About this task: When you copy the data that follows, reproduce every word exactly and leave out the images.

--- Provided material Enclosed Below ---

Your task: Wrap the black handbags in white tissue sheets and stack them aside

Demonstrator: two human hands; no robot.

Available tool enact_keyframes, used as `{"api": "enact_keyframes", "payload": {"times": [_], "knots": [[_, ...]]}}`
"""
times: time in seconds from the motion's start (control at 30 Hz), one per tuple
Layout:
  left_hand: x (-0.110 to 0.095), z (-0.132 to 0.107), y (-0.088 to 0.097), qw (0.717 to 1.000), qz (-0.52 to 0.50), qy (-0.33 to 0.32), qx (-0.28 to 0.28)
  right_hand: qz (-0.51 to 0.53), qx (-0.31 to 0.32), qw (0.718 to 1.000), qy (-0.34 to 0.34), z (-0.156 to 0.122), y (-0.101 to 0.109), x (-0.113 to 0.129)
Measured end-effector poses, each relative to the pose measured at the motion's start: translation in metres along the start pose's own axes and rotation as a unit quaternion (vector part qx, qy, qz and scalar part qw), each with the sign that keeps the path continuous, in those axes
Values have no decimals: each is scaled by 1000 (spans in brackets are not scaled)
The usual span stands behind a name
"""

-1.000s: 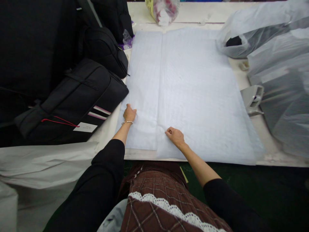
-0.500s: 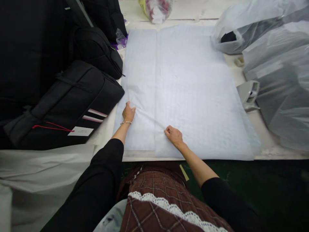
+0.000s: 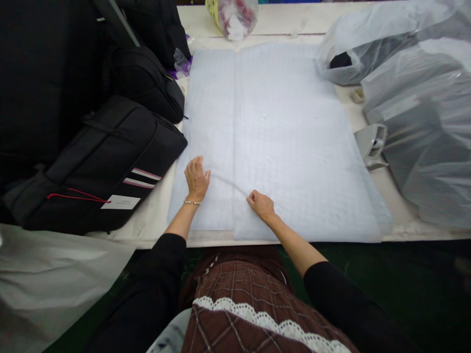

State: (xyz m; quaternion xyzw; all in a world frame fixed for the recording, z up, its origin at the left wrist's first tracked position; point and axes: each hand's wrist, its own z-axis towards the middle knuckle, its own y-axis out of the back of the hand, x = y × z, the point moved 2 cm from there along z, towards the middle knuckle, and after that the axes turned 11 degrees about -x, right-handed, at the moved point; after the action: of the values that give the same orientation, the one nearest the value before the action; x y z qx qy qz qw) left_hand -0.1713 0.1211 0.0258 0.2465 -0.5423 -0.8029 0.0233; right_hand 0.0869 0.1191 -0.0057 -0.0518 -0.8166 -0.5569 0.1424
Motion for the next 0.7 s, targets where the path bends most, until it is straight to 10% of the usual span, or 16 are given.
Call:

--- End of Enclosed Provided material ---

Task answer:
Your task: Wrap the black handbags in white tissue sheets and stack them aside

Demonstrator: two human hands; no robot.

Available tool enact_keyframes, used as `{"api": "enact_keyframes", "payload": {"times": [_], "knots": [[_, ...]]}}`
"""
times: time in seconds from the motion's start (control at 30 Hz), one per tuple
Layout:
  left_hand: x (-0.110 to 0.095), z (-0.132 to 0.107), y (-0.088 to 0.097), qw (0.717 to 1.000), qz (-0.52 to 0.50), qy (-0.33 to 0.32), qx (-0.28 to 0.28)
  right_hand: qz (-0.51 to 0.53), qx (-0.31 to 0.32), qw (0.718 to 1.000), qy (-0.34 to 0.34), z (-0.156 to 0.122), y (-0.101 to 0.109), x (-0.113 to 0.129)
Measured end-effector poses, each relative to the pose measured at the motion's start: translation in metres along the start pose's own axes and rotation as a unit quaternion (vector part qx, qy, qz and scalar part qw), each with the sign that keeps the path continuous, in those axes
Values have no decimals: each is scaled by 1000 (spans in brackets are not scaled)
The usual span stands behind a name
"""

-1.000s: 
-0.500s: 
+0.000s: 

State: (xyz m; quaternion xyzw; all in a world frame fixed for the recording, z up, its origin at the left wrist's first tracked position; point and axes: each hand's wrist, its own z-axis towards the middle knuckle, its own y-axis out of the back of the hand, x = y × z, the point moved 2 cm from there along z, towards the middle knuckle, and after that the axes turned 11 degrees about -x, right-handed, at the moved point; after the action: of the values that give the same orientation, the one nearest the value before the action; x y z qx qy qz qw) left_hand -0.1713 0.1211 0.0258 0.2465 -0.5423 -0.8029 0.0233; right_hand 0.0869 0.1191 -0.0057 -0.0518 -0.8166 -0.5569 0.1424
Motion for the next 0.7 s, targets where the path bends most, until it is straight to 10% of the usual span, or 16 are given.
Call:

That wraps up the answer.